##### Data below
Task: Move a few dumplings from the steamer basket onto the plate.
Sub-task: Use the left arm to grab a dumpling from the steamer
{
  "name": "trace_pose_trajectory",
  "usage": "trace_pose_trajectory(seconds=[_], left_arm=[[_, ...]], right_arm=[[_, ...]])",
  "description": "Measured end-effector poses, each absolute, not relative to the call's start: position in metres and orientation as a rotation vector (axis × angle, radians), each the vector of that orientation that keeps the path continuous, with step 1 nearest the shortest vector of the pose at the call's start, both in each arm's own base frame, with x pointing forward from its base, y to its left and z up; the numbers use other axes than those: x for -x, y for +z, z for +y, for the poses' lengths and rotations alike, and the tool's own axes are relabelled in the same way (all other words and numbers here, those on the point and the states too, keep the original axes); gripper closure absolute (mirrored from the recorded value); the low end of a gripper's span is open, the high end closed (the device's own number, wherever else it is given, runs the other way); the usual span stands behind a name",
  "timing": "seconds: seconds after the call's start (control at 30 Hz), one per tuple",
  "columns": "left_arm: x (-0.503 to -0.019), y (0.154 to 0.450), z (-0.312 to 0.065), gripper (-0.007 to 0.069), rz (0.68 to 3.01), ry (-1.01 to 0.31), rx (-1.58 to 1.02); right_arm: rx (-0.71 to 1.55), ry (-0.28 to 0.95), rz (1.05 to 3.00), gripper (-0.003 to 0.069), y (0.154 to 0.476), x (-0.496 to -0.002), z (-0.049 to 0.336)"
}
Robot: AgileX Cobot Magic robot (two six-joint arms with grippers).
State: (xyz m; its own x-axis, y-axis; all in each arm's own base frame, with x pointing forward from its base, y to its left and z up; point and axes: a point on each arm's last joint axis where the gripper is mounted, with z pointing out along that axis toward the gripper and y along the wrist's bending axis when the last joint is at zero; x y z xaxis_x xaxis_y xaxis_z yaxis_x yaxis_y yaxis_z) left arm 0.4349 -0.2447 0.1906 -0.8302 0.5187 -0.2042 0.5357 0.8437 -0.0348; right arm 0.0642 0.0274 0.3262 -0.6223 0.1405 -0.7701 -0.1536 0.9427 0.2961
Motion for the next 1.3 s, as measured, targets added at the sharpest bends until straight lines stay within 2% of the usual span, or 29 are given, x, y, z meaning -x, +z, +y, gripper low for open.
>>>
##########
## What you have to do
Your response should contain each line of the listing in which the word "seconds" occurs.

## Solved exercise
  "usage": "trace_pose_trajectory(seconds=[_], left_arm=[[_, ...]], right_arm=[[_, ...]])",
  "timing": "seconds: seconds after the call's start (control at 30 Hz), one per tuple",

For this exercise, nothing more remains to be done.